Adversarial Continual Learning for Multi-Domain Hippocampal Segmentation
This addresses the problem of training segmentation models under data restrictions for medical imaging applications, though it is incremental as it combines existing domain adaptation with continual learning.
The paper tackles catastrophic forgetting in continual learning for hippocampal segmentation in brain MRI by proposing an adversarial architecture that disentangles content from domain information using multiple datasets. The method reduces forgetting and outperforms state-of-the-art continual learning approaches.

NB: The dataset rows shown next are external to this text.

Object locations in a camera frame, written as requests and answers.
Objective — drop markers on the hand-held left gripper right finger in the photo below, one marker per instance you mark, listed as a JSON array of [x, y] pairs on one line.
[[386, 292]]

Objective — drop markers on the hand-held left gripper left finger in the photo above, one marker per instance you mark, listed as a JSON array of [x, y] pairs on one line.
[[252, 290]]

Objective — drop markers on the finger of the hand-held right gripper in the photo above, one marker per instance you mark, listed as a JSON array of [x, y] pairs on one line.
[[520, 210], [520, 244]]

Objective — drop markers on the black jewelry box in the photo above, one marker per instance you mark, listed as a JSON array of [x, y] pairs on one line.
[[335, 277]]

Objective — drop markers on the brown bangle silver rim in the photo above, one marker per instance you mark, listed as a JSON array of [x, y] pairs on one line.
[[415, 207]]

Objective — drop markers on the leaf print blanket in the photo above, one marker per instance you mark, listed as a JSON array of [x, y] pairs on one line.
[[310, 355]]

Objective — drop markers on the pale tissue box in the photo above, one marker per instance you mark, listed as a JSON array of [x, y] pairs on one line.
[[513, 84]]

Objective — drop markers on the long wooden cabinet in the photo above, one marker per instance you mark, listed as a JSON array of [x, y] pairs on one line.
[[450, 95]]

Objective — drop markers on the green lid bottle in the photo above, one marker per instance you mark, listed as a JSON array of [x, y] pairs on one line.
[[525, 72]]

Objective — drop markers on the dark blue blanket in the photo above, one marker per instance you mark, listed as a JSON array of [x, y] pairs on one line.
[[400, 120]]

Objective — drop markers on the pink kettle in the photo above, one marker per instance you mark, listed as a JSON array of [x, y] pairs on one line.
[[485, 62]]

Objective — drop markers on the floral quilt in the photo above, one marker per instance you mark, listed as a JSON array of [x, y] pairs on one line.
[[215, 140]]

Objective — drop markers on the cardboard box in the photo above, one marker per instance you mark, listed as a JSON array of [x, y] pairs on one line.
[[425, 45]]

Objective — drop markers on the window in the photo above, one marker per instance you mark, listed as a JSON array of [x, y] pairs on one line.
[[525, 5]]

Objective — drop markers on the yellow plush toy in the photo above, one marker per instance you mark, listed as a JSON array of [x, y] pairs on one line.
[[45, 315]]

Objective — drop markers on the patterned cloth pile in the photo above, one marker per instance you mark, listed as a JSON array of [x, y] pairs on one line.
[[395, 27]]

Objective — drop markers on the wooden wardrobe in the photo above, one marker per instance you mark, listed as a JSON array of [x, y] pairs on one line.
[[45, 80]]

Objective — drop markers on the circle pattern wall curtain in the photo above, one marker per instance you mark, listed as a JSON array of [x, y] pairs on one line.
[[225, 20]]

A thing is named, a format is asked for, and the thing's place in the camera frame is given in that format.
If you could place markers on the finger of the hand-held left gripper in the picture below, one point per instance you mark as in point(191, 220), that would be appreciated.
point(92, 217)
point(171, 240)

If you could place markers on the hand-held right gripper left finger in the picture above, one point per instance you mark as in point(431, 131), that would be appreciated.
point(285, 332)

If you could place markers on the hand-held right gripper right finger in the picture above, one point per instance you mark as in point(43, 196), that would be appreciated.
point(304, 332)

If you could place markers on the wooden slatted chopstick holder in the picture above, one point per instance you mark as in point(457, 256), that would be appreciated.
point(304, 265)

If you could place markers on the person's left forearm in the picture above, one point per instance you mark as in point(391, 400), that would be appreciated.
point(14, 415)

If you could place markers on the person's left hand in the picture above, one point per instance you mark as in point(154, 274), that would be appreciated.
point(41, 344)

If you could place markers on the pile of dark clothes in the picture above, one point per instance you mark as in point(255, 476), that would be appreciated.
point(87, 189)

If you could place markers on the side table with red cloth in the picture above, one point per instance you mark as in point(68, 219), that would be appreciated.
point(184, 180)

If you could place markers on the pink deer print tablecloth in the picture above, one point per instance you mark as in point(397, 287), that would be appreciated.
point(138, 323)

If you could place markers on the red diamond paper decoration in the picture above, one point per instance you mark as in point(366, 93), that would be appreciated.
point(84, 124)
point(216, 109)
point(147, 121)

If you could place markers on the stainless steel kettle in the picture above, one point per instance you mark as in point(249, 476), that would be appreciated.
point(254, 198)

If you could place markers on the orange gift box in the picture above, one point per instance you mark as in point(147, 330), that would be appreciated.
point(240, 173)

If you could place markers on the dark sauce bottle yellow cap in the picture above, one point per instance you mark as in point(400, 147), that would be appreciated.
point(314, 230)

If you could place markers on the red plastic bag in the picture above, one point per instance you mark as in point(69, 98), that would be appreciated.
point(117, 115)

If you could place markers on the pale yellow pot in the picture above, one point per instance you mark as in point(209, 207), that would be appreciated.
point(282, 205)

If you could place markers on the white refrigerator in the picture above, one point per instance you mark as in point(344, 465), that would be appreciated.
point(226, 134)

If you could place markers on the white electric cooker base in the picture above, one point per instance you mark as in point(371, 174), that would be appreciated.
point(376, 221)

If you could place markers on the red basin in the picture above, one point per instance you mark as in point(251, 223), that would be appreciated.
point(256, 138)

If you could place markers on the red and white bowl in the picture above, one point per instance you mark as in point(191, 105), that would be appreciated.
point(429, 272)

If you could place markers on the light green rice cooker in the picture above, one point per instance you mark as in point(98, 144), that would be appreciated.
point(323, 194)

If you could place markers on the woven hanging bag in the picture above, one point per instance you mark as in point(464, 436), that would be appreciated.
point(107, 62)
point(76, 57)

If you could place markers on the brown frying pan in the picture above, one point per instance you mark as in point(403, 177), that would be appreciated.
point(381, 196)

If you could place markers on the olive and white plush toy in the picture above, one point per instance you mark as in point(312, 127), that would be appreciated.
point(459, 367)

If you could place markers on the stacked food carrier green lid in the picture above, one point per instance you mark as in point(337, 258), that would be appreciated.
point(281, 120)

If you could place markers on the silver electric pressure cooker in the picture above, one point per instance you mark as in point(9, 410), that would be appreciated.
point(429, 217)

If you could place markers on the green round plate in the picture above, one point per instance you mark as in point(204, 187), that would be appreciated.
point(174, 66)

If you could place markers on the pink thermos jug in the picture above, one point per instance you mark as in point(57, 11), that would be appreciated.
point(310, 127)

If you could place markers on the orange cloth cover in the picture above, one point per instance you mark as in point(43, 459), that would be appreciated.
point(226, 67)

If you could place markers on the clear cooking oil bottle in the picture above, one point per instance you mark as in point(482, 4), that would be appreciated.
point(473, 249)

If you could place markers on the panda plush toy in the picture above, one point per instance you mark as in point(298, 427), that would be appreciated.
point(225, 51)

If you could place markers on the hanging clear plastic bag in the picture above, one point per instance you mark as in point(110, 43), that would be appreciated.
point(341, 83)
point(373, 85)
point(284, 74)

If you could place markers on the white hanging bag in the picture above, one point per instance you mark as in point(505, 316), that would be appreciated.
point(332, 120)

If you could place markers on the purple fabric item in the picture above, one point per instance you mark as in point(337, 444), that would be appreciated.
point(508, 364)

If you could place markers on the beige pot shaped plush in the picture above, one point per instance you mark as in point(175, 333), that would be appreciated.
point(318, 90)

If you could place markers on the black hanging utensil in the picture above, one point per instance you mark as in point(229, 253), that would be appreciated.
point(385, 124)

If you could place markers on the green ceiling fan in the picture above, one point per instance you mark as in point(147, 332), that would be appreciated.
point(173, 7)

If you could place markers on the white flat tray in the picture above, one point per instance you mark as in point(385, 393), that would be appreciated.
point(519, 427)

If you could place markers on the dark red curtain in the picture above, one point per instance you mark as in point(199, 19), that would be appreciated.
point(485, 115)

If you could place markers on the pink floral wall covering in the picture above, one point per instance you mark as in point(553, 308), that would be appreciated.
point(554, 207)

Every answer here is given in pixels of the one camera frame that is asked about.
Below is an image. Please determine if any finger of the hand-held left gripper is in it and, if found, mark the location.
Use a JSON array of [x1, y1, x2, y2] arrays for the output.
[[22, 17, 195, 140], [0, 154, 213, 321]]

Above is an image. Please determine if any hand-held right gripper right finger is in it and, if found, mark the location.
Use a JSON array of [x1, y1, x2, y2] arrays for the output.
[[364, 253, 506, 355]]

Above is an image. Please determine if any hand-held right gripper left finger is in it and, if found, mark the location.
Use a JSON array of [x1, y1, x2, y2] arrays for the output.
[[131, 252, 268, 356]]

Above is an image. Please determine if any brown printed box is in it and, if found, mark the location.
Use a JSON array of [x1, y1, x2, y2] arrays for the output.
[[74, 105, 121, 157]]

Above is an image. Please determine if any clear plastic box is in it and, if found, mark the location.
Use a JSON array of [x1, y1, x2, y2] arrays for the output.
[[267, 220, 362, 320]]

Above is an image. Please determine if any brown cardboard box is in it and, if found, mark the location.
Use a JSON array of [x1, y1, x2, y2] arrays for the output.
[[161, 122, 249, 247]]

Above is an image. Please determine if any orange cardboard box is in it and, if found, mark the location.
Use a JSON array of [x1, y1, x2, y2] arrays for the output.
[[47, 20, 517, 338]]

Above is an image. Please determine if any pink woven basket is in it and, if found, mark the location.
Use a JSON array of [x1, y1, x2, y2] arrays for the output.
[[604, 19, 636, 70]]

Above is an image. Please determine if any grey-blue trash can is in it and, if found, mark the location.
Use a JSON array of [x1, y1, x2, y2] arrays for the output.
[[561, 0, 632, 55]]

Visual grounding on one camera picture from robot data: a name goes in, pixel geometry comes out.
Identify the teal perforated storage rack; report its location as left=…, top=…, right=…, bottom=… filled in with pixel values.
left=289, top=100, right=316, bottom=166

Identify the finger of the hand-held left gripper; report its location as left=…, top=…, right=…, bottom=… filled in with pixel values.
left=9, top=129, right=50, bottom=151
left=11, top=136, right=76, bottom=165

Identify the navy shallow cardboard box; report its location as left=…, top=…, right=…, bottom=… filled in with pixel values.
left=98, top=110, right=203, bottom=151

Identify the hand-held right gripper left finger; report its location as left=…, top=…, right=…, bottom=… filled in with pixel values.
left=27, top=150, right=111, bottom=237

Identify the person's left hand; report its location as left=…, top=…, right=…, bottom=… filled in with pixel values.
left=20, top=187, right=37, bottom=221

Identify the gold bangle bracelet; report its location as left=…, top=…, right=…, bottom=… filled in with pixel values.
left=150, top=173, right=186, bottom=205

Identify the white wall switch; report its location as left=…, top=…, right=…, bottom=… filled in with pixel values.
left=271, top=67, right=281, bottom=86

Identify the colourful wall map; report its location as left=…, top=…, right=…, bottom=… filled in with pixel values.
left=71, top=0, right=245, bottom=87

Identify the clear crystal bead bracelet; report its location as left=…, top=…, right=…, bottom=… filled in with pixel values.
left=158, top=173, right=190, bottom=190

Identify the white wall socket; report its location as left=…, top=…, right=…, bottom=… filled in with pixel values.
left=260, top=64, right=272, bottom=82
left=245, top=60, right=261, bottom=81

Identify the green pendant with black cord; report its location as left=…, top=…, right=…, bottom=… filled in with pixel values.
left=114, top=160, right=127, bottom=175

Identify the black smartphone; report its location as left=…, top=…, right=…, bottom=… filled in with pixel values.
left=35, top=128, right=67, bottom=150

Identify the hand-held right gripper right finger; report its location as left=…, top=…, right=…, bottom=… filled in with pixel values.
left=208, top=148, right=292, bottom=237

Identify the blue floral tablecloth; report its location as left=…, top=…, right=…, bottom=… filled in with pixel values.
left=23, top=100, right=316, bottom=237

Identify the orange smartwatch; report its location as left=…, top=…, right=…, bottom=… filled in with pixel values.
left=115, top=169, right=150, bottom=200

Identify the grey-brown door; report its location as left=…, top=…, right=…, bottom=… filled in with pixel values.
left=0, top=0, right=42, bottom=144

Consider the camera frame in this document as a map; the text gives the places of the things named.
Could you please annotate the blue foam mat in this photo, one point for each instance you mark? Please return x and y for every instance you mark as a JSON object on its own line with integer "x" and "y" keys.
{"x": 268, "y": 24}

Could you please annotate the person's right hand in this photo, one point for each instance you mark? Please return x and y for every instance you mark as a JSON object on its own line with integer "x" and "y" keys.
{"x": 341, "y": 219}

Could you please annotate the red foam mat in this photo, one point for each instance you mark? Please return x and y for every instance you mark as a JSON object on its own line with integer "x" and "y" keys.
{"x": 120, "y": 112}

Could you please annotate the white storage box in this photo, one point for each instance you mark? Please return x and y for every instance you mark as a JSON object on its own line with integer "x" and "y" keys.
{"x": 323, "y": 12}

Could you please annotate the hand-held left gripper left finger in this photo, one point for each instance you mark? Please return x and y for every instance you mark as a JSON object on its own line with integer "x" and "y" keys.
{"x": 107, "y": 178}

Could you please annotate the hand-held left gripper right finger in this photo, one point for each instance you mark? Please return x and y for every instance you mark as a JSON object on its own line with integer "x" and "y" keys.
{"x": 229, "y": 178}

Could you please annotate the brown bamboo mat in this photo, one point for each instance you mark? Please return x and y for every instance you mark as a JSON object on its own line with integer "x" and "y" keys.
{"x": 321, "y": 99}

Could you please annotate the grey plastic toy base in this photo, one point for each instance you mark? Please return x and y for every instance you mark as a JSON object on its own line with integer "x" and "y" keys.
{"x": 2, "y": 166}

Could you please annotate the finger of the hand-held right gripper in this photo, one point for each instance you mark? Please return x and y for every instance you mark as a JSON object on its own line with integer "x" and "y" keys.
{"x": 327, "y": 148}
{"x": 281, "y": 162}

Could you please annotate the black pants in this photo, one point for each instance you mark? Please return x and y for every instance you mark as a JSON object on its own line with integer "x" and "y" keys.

Deep learning for medical imaging suffers from temporal and privacy-related restrictions on data availability. To still obtain viable models, continual learning aims to train in sequential order, as and when data is available. The main challenge that continual learning methods face is to prevent catastrophic forgetting, i.e., a decrease in performance on the data encountered earlier. This issue makes continuous training of segmentation models for medical applications extremely difficult. Yet, often, data from at least two different domains is available which we can exploit to train the model in a way that it disregards domain-specific information. We propose an architecture that leverages the simultaneous availability of two or more datasets to learn a disentanglement between the content and domain in an adversarial fashion. The domain-invariant content representation then lays the base for continual semantic segmentation. Our approach takes inspiration from domain adaptation and combines it with continual learning for hippocampal segmentation in brain MRI. We showcase that our method reduces catastrophic forgetting and outperforms state-of-the-art continual learning methods.